● **Collected data entries**
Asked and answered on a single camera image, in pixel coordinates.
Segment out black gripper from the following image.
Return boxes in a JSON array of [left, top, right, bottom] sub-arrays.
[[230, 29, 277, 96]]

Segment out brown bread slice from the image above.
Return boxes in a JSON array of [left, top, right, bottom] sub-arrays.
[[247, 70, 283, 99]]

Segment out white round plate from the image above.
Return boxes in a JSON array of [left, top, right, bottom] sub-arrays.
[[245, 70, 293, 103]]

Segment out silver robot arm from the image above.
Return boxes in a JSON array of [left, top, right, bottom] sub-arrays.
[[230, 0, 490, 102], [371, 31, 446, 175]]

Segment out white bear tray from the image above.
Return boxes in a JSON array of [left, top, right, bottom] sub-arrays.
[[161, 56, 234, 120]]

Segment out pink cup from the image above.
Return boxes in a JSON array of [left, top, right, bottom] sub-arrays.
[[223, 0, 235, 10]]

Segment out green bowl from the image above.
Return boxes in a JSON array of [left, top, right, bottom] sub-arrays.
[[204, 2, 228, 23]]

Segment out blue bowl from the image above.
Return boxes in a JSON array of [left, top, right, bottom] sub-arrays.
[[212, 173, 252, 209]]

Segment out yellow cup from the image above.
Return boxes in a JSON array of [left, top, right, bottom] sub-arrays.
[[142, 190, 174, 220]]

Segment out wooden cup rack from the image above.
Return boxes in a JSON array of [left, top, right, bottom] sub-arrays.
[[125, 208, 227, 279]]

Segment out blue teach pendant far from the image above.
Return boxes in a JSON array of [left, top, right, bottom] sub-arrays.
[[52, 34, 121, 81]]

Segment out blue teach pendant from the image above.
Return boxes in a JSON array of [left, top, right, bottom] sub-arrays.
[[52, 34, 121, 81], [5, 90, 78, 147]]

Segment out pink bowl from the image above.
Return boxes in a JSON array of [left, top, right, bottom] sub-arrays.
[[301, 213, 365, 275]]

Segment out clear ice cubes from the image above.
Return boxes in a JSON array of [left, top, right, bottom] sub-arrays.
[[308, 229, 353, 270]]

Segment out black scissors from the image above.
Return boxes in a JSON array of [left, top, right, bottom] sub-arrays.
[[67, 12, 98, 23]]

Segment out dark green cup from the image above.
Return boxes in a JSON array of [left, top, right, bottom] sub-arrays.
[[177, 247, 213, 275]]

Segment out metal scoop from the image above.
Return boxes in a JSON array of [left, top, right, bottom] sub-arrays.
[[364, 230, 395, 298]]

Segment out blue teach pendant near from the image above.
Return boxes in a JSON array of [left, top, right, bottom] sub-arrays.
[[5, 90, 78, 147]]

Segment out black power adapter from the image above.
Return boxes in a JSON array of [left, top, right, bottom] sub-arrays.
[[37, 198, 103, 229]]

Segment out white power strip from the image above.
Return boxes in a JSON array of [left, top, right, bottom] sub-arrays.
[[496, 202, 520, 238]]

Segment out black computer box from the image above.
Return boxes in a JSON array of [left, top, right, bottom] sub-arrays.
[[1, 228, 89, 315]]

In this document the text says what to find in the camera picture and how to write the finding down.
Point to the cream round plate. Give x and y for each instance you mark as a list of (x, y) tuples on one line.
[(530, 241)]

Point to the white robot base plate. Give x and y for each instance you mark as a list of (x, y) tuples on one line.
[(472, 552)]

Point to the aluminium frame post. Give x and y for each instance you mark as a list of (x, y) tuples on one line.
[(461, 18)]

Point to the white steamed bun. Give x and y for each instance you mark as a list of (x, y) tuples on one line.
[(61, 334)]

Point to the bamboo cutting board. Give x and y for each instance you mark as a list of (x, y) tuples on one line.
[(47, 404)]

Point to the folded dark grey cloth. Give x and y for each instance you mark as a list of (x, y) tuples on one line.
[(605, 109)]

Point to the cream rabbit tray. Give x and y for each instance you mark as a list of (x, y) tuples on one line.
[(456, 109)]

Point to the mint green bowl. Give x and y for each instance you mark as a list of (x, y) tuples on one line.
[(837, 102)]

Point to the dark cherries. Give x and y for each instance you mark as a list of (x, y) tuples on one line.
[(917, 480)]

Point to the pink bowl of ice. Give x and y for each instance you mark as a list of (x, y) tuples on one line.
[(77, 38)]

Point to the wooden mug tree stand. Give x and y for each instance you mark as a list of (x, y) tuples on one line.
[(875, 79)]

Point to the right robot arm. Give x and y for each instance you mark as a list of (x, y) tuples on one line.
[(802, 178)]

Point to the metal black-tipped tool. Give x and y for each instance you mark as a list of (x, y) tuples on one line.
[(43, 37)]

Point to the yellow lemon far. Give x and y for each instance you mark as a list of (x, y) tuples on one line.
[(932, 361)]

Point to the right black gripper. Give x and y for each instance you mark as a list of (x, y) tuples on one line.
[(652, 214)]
---
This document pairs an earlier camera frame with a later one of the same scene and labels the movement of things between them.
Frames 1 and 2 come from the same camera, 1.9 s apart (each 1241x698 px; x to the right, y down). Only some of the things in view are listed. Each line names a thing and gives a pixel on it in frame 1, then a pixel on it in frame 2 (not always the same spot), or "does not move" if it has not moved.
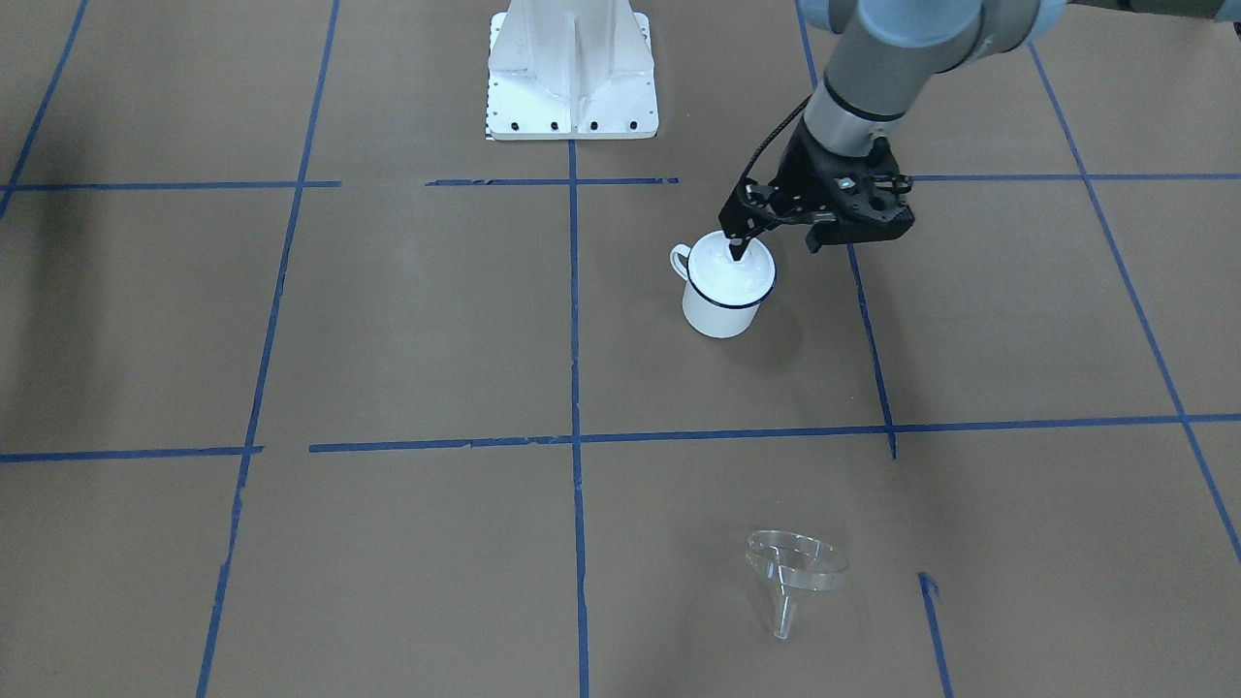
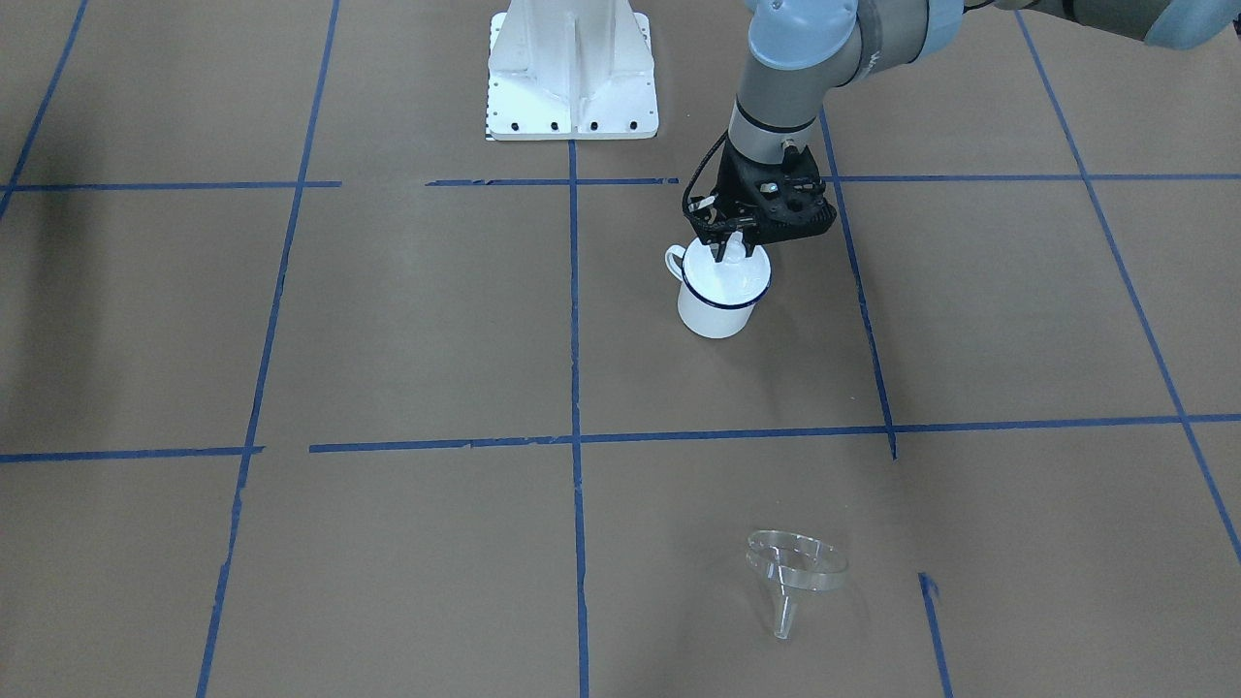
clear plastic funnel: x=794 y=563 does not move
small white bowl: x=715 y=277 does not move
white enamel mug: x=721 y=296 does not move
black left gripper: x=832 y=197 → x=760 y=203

● **Exercise description**
If a line in the entries holds the word "pixel", count it. Report the total only.

● **Task answer**
2